Tags or tagging are quite underrated in mapping where colourful lines/dots make up for most of the look and feel. OpenStreetMap as the name says is an open map but also is a open geographic database licensed under ODBL . The beauty of the data is that its not just a dump of all the data but follows a certain schema and could also be said to be semantic in nature aka it could be easily queried by a human or machine to get required information.

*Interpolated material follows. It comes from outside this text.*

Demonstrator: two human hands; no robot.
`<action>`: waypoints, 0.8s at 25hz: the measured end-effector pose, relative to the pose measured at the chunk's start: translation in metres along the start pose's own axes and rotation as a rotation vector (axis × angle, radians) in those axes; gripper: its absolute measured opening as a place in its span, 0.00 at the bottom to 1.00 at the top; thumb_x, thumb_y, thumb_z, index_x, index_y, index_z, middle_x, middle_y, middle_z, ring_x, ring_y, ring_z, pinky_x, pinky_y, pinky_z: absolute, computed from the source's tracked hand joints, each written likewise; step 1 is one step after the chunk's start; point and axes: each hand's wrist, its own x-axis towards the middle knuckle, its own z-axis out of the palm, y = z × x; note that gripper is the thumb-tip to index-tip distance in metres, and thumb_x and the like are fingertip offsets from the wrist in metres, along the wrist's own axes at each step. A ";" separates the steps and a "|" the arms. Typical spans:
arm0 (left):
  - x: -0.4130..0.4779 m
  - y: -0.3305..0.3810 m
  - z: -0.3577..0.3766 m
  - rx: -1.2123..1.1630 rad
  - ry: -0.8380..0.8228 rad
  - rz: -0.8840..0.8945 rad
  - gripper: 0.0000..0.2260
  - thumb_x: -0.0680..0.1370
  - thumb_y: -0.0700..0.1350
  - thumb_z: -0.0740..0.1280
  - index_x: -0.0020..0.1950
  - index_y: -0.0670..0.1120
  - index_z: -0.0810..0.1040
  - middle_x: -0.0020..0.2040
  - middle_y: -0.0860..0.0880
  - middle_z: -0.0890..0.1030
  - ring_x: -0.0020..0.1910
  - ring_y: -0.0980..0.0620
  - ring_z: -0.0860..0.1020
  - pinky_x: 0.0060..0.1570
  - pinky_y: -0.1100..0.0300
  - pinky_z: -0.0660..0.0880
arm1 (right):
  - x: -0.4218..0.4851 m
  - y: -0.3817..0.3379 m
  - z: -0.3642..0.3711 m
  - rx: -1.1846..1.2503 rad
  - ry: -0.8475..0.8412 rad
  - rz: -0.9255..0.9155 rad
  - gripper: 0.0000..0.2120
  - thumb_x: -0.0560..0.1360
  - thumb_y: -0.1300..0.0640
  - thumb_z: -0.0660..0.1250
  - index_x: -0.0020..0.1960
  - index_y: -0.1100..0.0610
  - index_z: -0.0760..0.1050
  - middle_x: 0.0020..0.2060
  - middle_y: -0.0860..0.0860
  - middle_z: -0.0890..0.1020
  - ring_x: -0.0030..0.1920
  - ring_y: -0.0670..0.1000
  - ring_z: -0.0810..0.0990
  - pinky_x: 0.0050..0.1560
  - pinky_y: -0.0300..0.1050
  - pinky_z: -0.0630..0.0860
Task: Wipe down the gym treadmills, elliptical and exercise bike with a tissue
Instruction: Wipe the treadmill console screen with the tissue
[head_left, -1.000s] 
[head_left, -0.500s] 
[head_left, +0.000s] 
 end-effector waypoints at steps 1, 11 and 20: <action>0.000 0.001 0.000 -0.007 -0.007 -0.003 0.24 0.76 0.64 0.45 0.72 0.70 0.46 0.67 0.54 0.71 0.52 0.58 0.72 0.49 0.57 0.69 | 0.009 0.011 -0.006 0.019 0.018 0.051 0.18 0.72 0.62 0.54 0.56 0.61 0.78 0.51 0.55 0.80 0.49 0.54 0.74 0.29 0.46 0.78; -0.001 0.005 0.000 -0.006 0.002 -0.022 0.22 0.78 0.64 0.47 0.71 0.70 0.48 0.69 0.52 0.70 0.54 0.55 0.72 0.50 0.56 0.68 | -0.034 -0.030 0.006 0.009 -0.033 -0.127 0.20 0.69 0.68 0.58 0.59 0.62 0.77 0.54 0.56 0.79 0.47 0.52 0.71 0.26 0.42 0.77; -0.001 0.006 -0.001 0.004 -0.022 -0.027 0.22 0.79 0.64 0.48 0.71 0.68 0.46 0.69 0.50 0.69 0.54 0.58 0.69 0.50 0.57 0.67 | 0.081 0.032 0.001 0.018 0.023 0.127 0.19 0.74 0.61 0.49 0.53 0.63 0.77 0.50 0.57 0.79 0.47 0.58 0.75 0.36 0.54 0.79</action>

What I would like to say is that tagging provides a rich dataset which may or may not pave a way for a beautiful map but definitely provides an insight into both mapping community as well as the geographic features of that region.Tags
are used to represent data in Openstreetmap with Key value pairs . Example could be amenity=cafe
Here is a tag “cuisine ” which simply tells what people are eating all over the world.
Japan
Cuisine Tags of Japan from a dataset of 5760 tags:
Here is Japanese cuisine which shows that Japanese as a common tag is used added to sushi which is quite popular from Japan .We could also see the japanese eating noodles,chinese and are visiting coffee shops and burger places more often.
London
Cuisine Tags of London from a dataset of 2134 tags:
London could be seen to have lot of indian,chinese and italian eating places while at the same time retaining its traditional fish and Chips.
Berlin
Cuisine Tags of berlin from a dataset of 2970 tags:
Italian cusine seems to rule berlin with german, asian and kabab cuisines following in later places.
Paris
Cuisine Tags of Paris from a dataset of 2537 tags:
The french eat their own cuisine at paris with also a good appetite for Japanese, Chinese and Pizza.
Story behind the visualisation
So How did I end up with such neat tag cloud of cuisines?

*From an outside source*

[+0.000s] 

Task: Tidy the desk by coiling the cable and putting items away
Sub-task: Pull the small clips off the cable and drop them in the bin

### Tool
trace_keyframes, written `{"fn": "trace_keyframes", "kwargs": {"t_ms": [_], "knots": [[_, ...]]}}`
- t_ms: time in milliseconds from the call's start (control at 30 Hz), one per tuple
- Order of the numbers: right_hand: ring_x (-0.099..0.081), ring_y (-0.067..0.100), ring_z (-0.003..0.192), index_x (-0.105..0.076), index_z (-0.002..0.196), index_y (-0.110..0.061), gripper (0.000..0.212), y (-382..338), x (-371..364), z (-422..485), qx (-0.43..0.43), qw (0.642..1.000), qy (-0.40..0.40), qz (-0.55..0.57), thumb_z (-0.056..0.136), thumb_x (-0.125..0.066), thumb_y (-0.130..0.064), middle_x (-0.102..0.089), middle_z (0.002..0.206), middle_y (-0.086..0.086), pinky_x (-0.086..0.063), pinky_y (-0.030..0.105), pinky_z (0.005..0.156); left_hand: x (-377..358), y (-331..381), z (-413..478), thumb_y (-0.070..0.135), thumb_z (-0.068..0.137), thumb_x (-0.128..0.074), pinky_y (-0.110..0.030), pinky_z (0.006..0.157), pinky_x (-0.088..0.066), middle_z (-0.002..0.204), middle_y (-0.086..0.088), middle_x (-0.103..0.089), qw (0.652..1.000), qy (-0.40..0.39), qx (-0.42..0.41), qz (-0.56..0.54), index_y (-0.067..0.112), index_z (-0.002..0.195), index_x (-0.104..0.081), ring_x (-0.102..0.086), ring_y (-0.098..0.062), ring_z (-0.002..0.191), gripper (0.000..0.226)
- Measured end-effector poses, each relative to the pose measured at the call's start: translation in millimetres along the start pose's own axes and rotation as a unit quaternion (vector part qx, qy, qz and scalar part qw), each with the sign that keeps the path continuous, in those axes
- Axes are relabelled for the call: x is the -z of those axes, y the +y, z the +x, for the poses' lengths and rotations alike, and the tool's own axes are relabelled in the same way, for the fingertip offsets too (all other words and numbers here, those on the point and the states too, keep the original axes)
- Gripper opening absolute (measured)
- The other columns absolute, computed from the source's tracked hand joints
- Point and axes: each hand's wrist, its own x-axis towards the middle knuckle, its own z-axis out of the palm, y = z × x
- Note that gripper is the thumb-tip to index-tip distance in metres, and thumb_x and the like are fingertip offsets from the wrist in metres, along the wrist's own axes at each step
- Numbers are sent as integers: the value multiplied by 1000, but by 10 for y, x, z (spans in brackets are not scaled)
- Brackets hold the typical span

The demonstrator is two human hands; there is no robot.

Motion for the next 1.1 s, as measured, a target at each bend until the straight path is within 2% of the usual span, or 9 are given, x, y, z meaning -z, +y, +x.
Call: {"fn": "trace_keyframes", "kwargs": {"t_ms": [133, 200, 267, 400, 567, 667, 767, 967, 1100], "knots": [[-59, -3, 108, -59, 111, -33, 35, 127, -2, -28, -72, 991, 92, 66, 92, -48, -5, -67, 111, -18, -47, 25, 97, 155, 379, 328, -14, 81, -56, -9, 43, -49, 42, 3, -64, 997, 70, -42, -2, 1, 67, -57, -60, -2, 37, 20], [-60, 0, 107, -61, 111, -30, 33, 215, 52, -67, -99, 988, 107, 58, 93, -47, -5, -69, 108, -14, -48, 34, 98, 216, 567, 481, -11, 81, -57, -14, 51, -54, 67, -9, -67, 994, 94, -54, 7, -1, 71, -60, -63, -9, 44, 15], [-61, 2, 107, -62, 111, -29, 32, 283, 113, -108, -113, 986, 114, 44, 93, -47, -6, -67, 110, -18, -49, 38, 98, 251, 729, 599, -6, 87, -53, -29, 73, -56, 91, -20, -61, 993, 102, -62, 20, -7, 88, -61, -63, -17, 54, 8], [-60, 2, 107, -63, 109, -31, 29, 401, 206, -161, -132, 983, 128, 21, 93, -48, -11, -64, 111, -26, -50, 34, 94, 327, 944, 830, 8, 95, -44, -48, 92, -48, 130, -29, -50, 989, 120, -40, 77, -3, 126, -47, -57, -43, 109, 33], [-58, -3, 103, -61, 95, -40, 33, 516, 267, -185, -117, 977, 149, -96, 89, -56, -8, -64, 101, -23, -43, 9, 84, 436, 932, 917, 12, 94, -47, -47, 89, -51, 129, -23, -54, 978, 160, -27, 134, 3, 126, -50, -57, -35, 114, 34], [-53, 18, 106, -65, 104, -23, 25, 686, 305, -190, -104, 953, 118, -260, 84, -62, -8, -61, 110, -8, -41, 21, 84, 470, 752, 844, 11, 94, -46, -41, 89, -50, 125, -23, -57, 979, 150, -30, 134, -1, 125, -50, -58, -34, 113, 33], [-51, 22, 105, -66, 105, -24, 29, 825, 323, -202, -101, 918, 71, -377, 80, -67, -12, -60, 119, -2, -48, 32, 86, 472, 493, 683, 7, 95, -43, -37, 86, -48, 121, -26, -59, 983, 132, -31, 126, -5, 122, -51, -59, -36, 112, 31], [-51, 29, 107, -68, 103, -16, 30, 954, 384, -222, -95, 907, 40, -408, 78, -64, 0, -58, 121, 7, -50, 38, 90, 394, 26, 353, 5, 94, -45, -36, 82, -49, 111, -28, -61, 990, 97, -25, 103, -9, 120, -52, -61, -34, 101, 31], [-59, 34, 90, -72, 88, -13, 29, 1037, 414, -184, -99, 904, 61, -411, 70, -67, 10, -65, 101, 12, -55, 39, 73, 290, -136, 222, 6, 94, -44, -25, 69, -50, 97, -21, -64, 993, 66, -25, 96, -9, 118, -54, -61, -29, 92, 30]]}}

I reimported small chunks of OSM data via Geofabrik Downloads
as Hstore into PostgreSQL, so as to get all the tags especially the ones which were not imported via the main mapnik import. Using the (tags)
as key we could query appropriates for (tags->cuisine)
.
SELECT (tags->'cuisine')
INTO cuisinetable FROM planet_osm_point
WHERE ( (tags->'cuisine') IS NOT NULL );
Later We could export the table as CSV with headers intact.
copy cuisinetable to '/tmp/cuisine-list.csv' delimiter ',' csv header;
As the above query returns lot of cuisine tags , I feed them to a D3.js script to create a cloud of tags.